The abandoned military fort was built for Zachary Taylor in 1837 to fight the Seminole Indians. The fort was named Fort Basinger for a young U.S. Army man, Lieutenant William E. Basinger who was killed at the Dade City massacre. The fort served as a supply facility for foot soldiers on their way to Okeechobee.

John and his wife Martha raised nine children on the homestead. The children were active in the family’s cattle business and some settled on the property in later years. The homestead is one of the earliest settlements in Highlands County and Central Florida and is on the National Registry of Historic Places.

The first Pearce home was built of pine logs and was abandoned after a period of time for a new and larger home using boards instead of logs and was replaced with the present home around the turn of the century.

Along with cattle ranching, John ferried travelers across the Kissimmee River to the town of Basinger a thriving community on the Okeechobee side. Fort Basinger on the Highlands side was also a thriving community having 500 settlers, five general stores, three blacksmith shops, a harness and shoe shop and post office. It was a typical cow town. Both communities are gone.

The Steamboat Era

In the 1880s, the Kissimmee River was dredged to provide steamboat service to those living along the river. This was a giant leap for transportation in this settlement. Steamboats came from the town of Kissimmee. There were three weekly steamboats stopping at landings up and down the river delivering goods and supplies and taking orders. Fruit was hauled by steamboats up the river to Kissimmee for packing and then shipped by rail. The steamboats also provided passenger service.

The landings were a place to meet new people and learn the latest world news and gossip up and down the river. Captain John owned and operated the last steamboat on the river—the “Mary Belle”. The era of steamboats was pretty much gone by 1915 due to massive highway construction, automobiles and railroads.

In 1894, Sid, son of John and Martha, married Mellie Virginia Hollingsworth of Arcadia. They had four children; Leland Clifford, Ruth, Pearl and Edna Mae. When Sid’s father John Mizell died in 1897, Sid and his mother took over the cattle business. His mother built the frame house that remains today.

At his mother’s death in 1911, Sid continued to manage the business. He followed in is father’s footsteps in law enforcement and continued ferrying people across the Kissimmee River as his father had done.

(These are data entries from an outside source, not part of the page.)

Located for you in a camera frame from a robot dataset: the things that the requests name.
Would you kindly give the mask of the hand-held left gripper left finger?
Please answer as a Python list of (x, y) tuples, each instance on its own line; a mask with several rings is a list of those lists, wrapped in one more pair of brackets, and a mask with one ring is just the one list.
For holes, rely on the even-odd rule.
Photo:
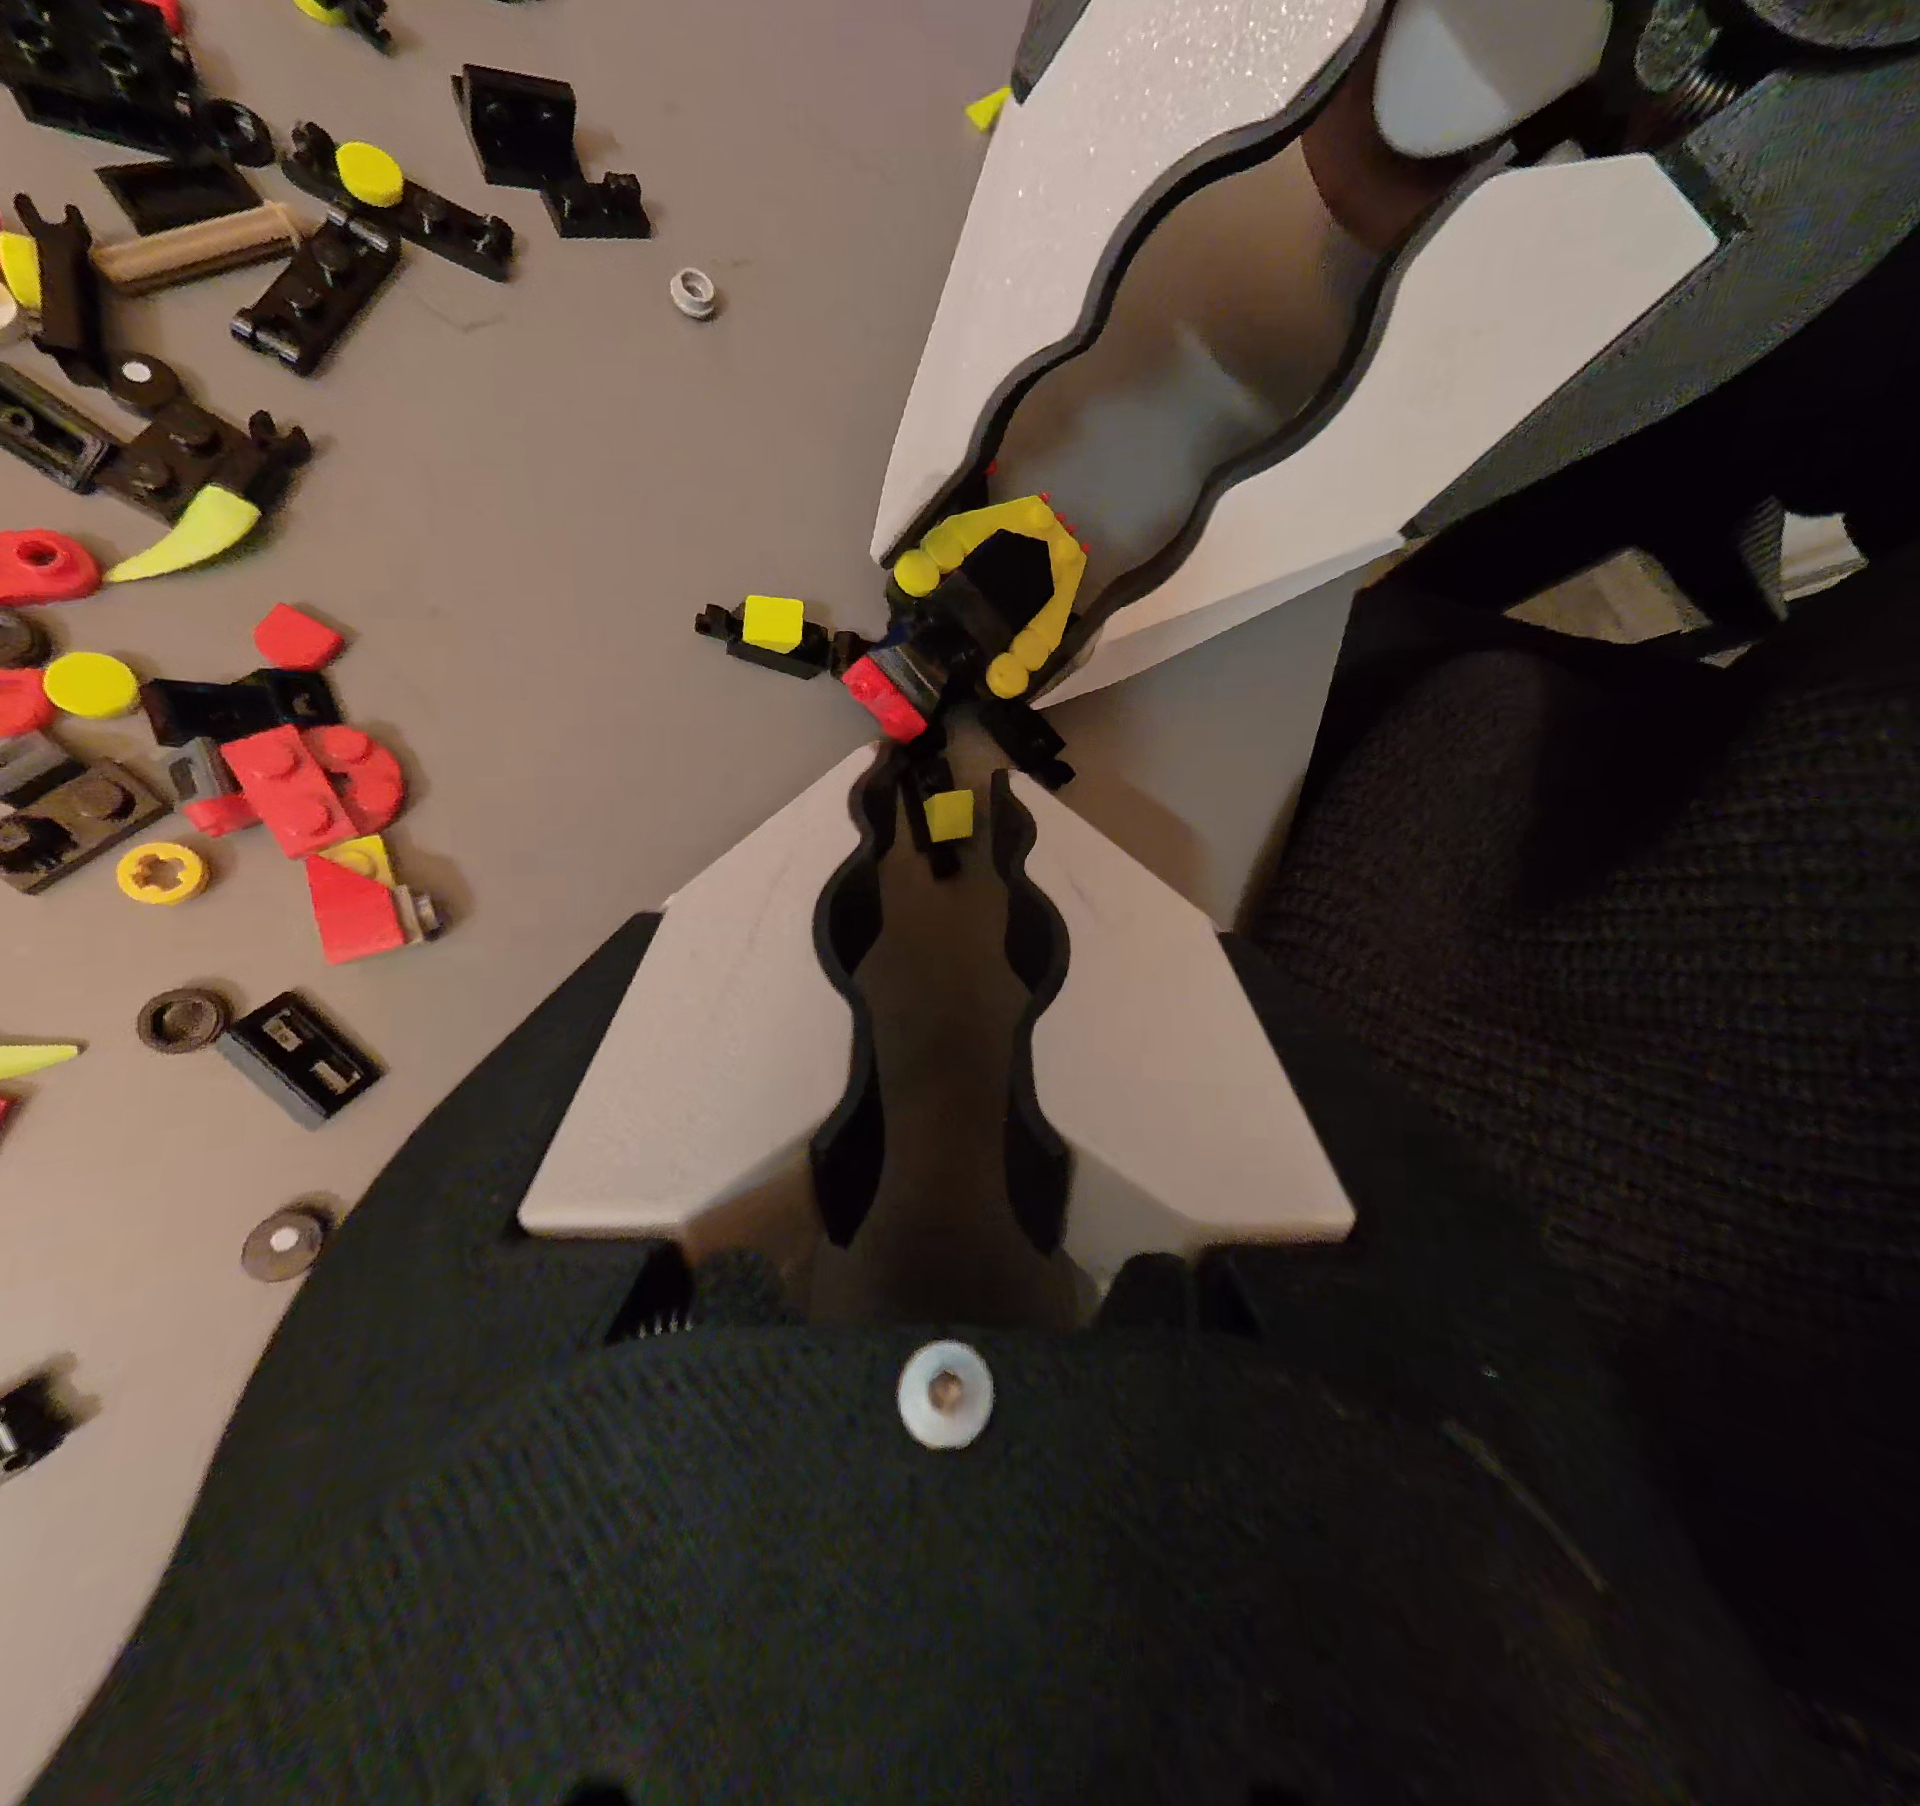
[(888, 752), (833, 765), (661, 908), (525, 1194), (538, 1238), (749, 1247), (803, 1279), (881, 1182), (860, 967), (881, 933)]

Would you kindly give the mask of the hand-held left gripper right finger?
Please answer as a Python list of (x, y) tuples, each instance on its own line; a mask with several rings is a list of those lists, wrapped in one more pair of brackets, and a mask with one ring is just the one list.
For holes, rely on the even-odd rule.
[(1213, 919), (1022, 771), (992, 777), (991, 856), (1026, 989), (1007, 1195), (1079, 1309), (1140, 1256), (1345, 1240), (1355, 1202)]

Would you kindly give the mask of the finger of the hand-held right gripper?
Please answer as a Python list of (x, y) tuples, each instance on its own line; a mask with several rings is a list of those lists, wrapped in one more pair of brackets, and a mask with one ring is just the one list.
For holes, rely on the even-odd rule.
[(1501, 169), (1392, 261), (1355, 359), (1089, 618), (1040, 708), (1081, 697), (1357, 569), (1720, 249), (1647, 153)]
[(881, 477), (878, 562), (1093, 341), (1172, 203), (1298, 130), (1382, 1), (1086, 0), (988, 142)]

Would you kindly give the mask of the black yellow red lego model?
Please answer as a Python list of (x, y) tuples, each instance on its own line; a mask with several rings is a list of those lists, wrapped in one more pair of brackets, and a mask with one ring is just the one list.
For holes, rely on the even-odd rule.
[(759, 670), (837, 678), (893, 749), (913, 847), (946, 880), (973, 833), (973, 797), (946, 757), (949, 713), (971, 708), (1044, 788), (1074, 776), (1034, 693), (1074, 628), (1088, 562), (1046, 495), (1014, 496), (936, 521), (893, 559), (878, 638), (828, 628), (803, 598), (773, 592), (709, 602), (693, 628)]

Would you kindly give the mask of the pile of loose lego pieces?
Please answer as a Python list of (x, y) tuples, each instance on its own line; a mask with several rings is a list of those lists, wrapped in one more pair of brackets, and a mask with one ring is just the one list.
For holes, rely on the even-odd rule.
[[(52, 0), (4, 0), (4, 41)], [(590, 933), (872, 731), (694, 635), (874, 600), (870, 487), (975, 153), (959, 0), (388, 0), (393, 55), (184, 0), (285, 152), (369, 142), (512, 237), (486, 279), (258, 171), (265, 258), (98, 284), (181, 517), (4, 459), (4, 532), (107, 579), (33, 612), (98, 693), (4, 799), (4, 1476), (156, 1496), (215, 1340), (265, 1321), (403, 1112)]]

Sid donated the land and building for the first Fort Basinger School in 1910 ad had the first bridge built across the Kissimmee River in 1916 by the Champion Bridge Company of Wilmington, Ohio.

At her brother Clifford’s death in 1934 due to an automobile accident, Edna and her sister’s and sister-in-law became more involved in running the family business. Her father, Sid, had retired. She continued the family business occupying the house her grandmother had built.

Edna Pearce “Lady of the House”

Edna became one of Florida’s largest cattle owners. She raised several thousand head of both range and Brahman cattle. She used her father’s P-4 cattle brand. She was the first to herd cattle with a helicopter in Highlands County looking for stray cattle. Edna and her sister Pearl founded the Highlands County Cattlemen’s Association and she was a founding board member of Highlands General Hospital.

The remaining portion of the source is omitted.